Today’s Planning Opportunities with Life Insurance
For many, the onging global health crisis and political turmoil in Washington, DC have caused a significant amount of uncertainty regarding both our everyday lives and the future. While we work to adjust to the “new normal” of the present, it is important to be prepared for potential changes that could arise.
No matter how much wealth you have accumulated, life insurance can be an important part of your estate and financial plan. For families of modest wealth, life insurance can provide cash when your family needs it most.
Upon the death of a parent or spouse, life insurance proceeds can help pay debts, fund children’s college tuition, or provide the family with additional funds to maintain its lifestyle. For families with considerable wealth, life insurance can be used to replace wealth lost to estate tax, inheritance tax, and income tax; prevent illiquid assets from being sold at “fire sale” prices; or to provide a family business with sufficient cash to carry on after the loss of its leader.
Changing times may require a change in plans. Gazing over today’s horizon at an uncertain future, perhaps now is an appropriate time to review your and your family’s goals and objectives and the plan to achieve them. As part of your overall wealth planning assessment, you should periodically review your life insurance policies.

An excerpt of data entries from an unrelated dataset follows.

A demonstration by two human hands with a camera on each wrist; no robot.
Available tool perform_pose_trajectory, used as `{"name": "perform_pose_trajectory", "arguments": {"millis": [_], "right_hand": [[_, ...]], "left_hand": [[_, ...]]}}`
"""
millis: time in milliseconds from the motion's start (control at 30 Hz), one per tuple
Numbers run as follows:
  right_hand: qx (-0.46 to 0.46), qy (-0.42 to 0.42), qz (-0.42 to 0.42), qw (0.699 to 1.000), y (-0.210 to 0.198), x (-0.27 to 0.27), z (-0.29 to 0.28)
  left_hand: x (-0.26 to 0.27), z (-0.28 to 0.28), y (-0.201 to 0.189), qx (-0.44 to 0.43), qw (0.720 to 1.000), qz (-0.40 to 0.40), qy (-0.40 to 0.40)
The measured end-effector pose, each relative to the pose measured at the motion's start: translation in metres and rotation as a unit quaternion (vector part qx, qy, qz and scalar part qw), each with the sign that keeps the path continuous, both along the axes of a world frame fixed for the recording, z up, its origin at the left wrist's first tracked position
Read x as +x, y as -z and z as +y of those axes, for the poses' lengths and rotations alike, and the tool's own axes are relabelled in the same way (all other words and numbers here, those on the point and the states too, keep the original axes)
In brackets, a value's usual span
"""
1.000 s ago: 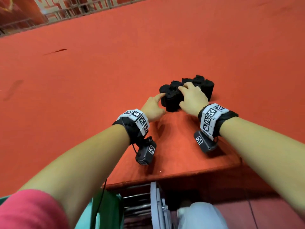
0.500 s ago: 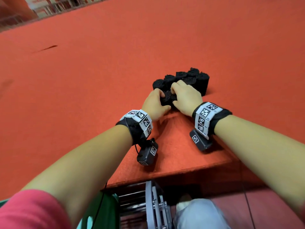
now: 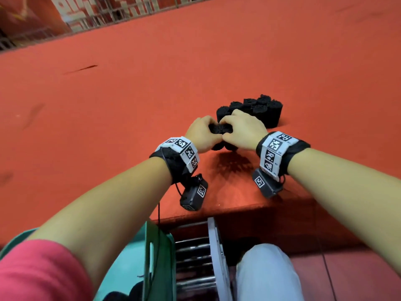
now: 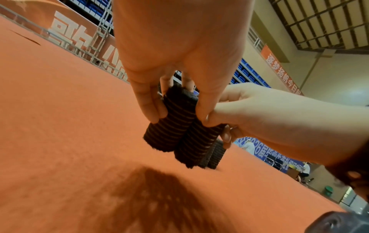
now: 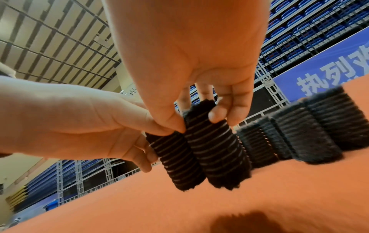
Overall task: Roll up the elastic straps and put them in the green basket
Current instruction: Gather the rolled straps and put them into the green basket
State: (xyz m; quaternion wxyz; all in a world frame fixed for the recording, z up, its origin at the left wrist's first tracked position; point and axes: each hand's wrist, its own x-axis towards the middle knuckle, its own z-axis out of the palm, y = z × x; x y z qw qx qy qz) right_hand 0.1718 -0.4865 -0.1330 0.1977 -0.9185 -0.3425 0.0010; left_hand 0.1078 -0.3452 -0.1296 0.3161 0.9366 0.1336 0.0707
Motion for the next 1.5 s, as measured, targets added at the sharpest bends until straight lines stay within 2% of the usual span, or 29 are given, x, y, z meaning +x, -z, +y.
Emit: {"name": "perform_pose_trajectory", "arguments": {"millis": [333, 600, 767, 900, 1067, 1300, 1500], "right_hand": [[-0.024, -0.108, 0.023, 0.994, -0.067, -0.131, 0.045], [-0.03, -0.173, 0.081, 0.981, -0.098, -0.233, 0.087], [-0.041, -0.215, 0.089, 0.972, -0.111, -0.287, 0.113], [-0.068, -0.241, 0.112, 0.962, -0.108, -0.32, 0.139], [-0.109, -0.258, 0.179, 0.943, -0.088, -0.341, 0.169], [-0.173, -0.273, 0.244, 0.915, -0.056, -0.349, 0.197], [-0.219, -0.295, 0.237, 0.899, -0.028, -0.347, 0.213]], "left_hand": [[-0.147, 0.043, -0.082, -0.001, 0.996, 0.089, 0.014], [-0.259, 0.082, -0.109, -0.007, 0.993, 0.119, -0.021], [-0.318, 0.112, -0.123, -0.015, 0.989, 0.145, -0.033], [-0.351, 0.134, -0.118, 0.0, 0.982, 0.181, -0.046], [-0.374, 0.158, -0.097, -0.015, 0.97, 0.235, -0.058], [-0.374, 0.181, -0.056, -0.042, 0.941, 0.332, -0.041], [-0.366, 0.191, -0.021, -0.063, 0.914, 0.401, -0.019]]}}
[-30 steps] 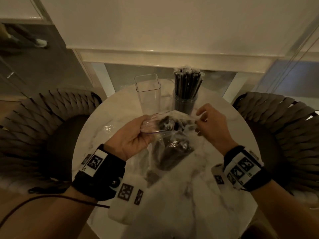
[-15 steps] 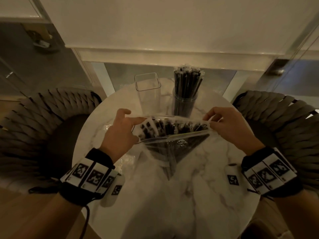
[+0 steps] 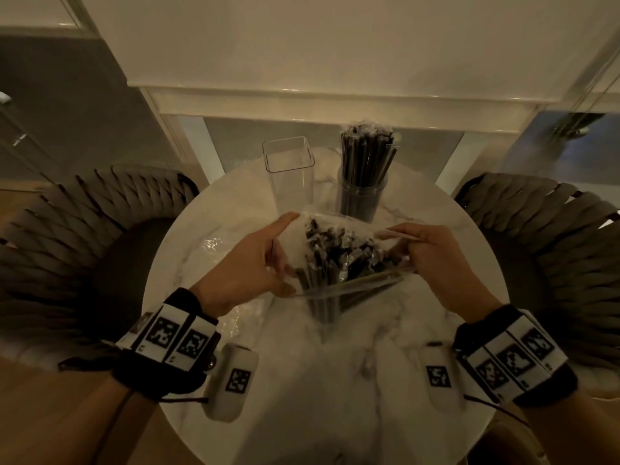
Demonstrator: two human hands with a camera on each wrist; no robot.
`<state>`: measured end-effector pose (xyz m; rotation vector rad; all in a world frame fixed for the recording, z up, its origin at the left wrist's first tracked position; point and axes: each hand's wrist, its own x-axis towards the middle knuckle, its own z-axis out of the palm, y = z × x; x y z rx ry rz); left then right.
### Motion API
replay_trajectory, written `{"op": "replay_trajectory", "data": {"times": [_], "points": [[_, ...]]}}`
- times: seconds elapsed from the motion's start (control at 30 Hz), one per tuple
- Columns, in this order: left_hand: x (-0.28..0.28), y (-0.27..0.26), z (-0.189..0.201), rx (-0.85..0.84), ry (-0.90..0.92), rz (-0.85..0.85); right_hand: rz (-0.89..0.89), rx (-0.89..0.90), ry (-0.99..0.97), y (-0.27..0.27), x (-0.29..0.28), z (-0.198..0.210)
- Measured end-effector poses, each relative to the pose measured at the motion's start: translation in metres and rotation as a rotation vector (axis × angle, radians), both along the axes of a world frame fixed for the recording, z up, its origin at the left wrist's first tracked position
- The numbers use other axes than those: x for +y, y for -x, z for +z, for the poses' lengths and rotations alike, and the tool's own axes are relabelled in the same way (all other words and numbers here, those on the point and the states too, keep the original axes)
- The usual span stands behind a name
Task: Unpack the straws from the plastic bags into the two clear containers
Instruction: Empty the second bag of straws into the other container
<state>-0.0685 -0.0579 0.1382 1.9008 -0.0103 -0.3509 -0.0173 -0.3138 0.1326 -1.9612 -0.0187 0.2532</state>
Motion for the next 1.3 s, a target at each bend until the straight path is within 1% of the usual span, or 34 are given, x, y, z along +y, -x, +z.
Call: {"op": "replay_trajectory", "data": {"times": [0.07, 0.13, 0.2, 0.3, 0.33, 0.37, 0.43, 0.5, 0.57, 0.63, 0.67, 0.73, 0.77, 0.83, 0.87, 0.9, 0.93, 0.97, 1.03, 1.07, 1.13, 1.23, 1.3], "points": [[0.001, -0.001, -0.005, -0.014, -0.094, 0.013, 0.005, -0.006, 0.012, 0.0, 0.002, -0.007], [0.0, -0.001, -0.011, 0.043, -0.104, 0.023, 0.041, 0.026, 0.034, 0.003, 0.005, -0.015], [-0.002, -0.001, -0.017, 0.071, -0.113, -0.002, 0.1, 0.082, -0.001, 0.005, 0.006, -0.018], [-0.008, -0.001, -0.016, 0.084, -0.073, -0.055, 0.295, 0.21, -0.12, 0.007, 0.008, -0.012], [-0.011, -0.001, -0.014, 0.075, -0.059, -0.073, 0.35, 0.231, -0.144, 0.007, 0.011, -0.01], [-0.015, -0.001, -0.012, 0.064, -0.051, -0.099, 0.368, 0.22, -0.139, 0.006, 0.014, -0.007], [-0.02, -0.001, -0.007, 0.016, -0.094, -0.152, 0.331, 0.153, -0.102, 0.003, 0.019, -0.002], [-0.019, -0.003, -0.002, -0.065, -0.244, -0.203, 0.304, 0.136, -0.141, 0.0, 0.023, 0.001], [-0.014, -0.005, 0.0, -0.119, -0.338, -0.213, 0.28, 0.188, -0.266, 0.0, 0.025, 0.003], [-0.012, -0.006, 0.001, -0.156, -0.351, -0.243, 0.232, 0.214, -0.4, 0.0, 0.026, 0.002], [-0.012, -0.007, -0.001, -0.162, -0.356, -0.259, 0.213, 0.216, -0.426, 0.0, 0.026, 0.002], [-0.006, -0.006, -0.005, -0.139, -0.381, -0.254, 0.176, 0.182, -0.364, -0.002, 0.023, -0.001], [-0.001, -0.005, -0.008, -0.131, -0.41, -0.228, 0.157, 0.112, -0.246, -0.004, 0.019, -0.005], [0.011, -0.005, -0.019, -0.147, -0.489, -0.151, 0.162, -0.09, 0.112, -0.011, 0.006, -0.017], [0.016, -0.004, -0.025, -0.146, -0.509, -0.124, 0.182, -0.135, 0.263, -0.012, 0.001, -0.023], [0.018, -0.003, -0.029, -0.129, -0.501, -0.105, 0.196, -0.107, 0.346, -0.012, -0.003, -0.028], [0.017, -0.002, -0.034, -0.099, -0.471, -0.084, 0.195, -0.017, 0.353, -0.011, -0.004, -0.032], [0.016, -0.001, -0.038, -0.065, -0.428, -0.062, 0.183, 0.102, 0.312, -0.009, -0.005, -0.037], [0.014, -0.001, -0.045, 0.002, -0.311, -0.008, 0.162, 0.348, 0.119, -0.002, -0.002, -0.042], [0.015, -0.002, -0.049, 0.042, -0.23, 0.022, 0.171, 0.411, 0.029, 0.0, -0.001, -0.043], [0.018, -0.002, -0.05, 0.094, -0.044, 0.071, 0.167, 0.449, -0.097, 0.001, 0.002, -0.046], [0.016, -0.002, -0.049, 0.119, 0.24, 0.013, 0.056, 0.476, -0.245, 0.001, 0.012, -0.056], [0.009, 0.0, -0.05, 0.143, 0.37, 0.029, -0.01, 0.5, -0.301, 0.001, 0.02, -0.063]]}}
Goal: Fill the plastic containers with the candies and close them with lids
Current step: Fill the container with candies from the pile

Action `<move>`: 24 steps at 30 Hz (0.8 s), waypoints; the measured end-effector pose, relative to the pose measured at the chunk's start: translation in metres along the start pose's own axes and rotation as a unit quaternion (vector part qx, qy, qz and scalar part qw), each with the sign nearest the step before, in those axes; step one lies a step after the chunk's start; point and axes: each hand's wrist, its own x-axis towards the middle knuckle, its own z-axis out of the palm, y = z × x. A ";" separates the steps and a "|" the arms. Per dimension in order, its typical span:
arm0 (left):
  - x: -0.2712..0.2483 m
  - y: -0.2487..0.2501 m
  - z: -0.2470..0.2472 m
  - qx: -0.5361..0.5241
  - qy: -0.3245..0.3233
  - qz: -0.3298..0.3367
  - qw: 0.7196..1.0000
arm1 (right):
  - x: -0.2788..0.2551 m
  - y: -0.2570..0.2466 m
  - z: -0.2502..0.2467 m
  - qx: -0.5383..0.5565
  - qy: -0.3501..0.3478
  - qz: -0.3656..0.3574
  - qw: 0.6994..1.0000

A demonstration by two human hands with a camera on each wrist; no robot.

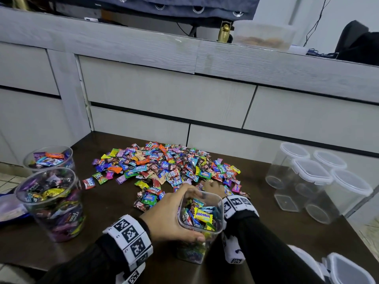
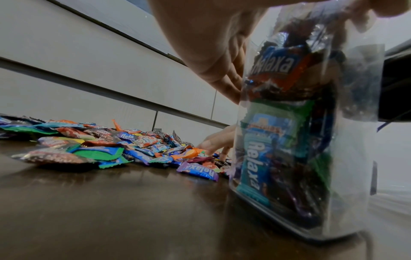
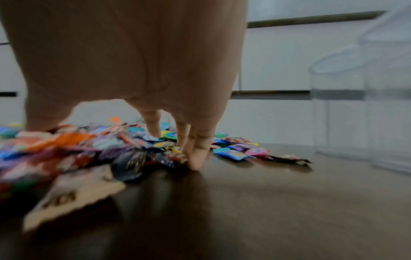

As described in this article, now may be the perfect time to do so.
For families with considerable wealth, it is still a good time to plan. Although interest rates have risen from the historic lows of last year, they remain low when viewed historically. Also, the currently large exclusion amounts available from the federal gift, estate, and GST taxes, sometimes referred to individually or collectively as wealth transfer taxes, allow for a significant amount of wealth to be transferred at an historically reduced cost. Taking advantage of these circumstances can allow wealthy families to implement new life insurance strategies or strengthen existing life insurance programs.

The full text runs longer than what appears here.